His talk revolved around our intuition, brain illusions and decision making when facing complicated situations [as a side note, the word complexity was used by the author many times to illustrate what I think are complicated decisions – when we face too much choice – but not complex decisions. For more on the distinction between both terms I recommend you check David Snowden work and his Cynefin framework]
Long story short, many times we tend to trust our intuition when we have no data to support a decision (or, I would add, choose not to “trust” what the data is telling us) but we must be aware that our mind plays tricks on us, and that the more complicated a decision is the more we will paralyze and actually take no decision at all (the “do nothing” syndrome).
Knowing this, a lot can be studied and designed around crafting choice architectures and deciding on defaults. The classic example, shared by Dan, is the difference between opt-in or opt-out models for organ donation: being a complicated decision for many of us (hence we tend to “do nothing” when asked what doctors should do with our organs once we pass away), countries that go for the opt-out model (check this box/fill this form if you do not want to donate your organs) have incredibly higher donation rates than countries to go for the opt-in model.

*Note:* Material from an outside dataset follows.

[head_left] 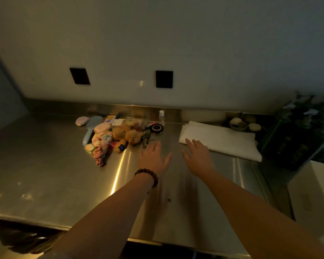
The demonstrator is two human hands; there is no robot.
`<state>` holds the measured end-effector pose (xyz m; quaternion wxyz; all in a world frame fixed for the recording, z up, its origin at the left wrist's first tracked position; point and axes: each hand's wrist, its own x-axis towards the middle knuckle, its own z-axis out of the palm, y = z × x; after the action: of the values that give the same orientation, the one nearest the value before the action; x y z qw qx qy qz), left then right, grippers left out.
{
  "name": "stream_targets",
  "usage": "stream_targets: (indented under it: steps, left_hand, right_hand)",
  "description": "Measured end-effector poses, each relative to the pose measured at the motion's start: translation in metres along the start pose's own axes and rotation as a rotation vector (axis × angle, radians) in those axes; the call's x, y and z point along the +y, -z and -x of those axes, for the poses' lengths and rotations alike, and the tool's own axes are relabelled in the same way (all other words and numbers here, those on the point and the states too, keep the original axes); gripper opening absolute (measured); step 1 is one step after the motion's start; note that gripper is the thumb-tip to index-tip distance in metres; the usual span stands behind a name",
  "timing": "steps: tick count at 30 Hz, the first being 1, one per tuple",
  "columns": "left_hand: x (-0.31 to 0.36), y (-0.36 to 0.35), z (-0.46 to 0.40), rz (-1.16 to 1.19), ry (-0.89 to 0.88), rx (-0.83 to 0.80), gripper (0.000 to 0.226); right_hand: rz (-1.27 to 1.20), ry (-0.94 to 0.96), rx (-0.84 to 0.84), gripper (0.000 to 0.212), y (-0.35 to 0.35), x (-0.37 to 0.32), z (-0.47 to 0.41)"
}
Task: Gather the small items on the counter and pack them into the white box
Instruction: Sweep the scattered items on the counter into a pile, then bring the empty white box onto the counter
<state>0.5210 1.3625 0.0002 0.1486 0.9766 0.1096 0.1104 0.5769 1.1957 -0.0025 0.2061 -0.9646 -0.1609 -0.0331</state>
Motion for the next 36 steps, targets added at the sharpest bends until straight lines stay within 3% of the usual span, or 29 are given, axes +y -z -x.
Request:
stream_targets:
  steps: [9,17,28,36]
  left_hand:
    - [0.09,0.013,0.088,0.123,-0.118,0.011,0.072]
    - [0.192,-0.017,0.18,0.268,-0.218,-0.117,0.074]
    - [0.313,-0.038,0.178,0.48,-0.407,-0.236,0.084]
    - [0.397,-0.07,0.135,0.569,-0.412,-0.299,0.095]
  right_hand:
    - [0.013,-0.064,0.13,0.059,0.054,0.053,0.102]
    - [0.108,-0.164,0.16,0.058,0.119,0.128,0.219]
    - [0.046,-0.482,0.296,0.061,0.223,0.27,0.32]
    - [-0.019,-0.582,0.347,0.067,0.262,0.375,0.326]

So companies or government agencies, in the case of the organ donation story, need to think about the choices given to customers/citizens (on websites forms, on service options, on store shelves, …), and how our brains work, carefully thinking about the set default choices. As I was thinking about this the following day, my favourite serendipity machine (Twitter) put this tweet by friend Luis Suarez on my path:
— Luis Suarez (@elsua) November 6, 2013
The tweet linked to a website devoted to “dark patterns”, defined as follows:
“A Dark Pattern is a type of user interface that appears to have been carefully crafted to trick users into doing things, such as buying insurance with their purchase or signing up for recurring bills.”
Some examples are shared on that website including what is for me one of the worst cases: Ryanair.
I’m currently working currently on the redesign and relaunch of a product website at work, and having tried throughout the entire planning and prototyping phase to “put myself into customers shoes”, thinking about the jobs they need to do [recommendation: check the jobs-to-be-done framework] and how our product communication via our website can help there, I now find myself reflecting about these dark patterns:
- as we increasingly know how our brain works, how much of that will be used by businesses to exploit our human “weaknesses” and trick us into buying things we don’t need or subscribe into services we do not want?
- where do we draw the line between designing for humans (with user experience and usability in mind and helpful default choices) and designing to take advantage, for corporations alone to profit, from our human biases and our brain “imperfections”?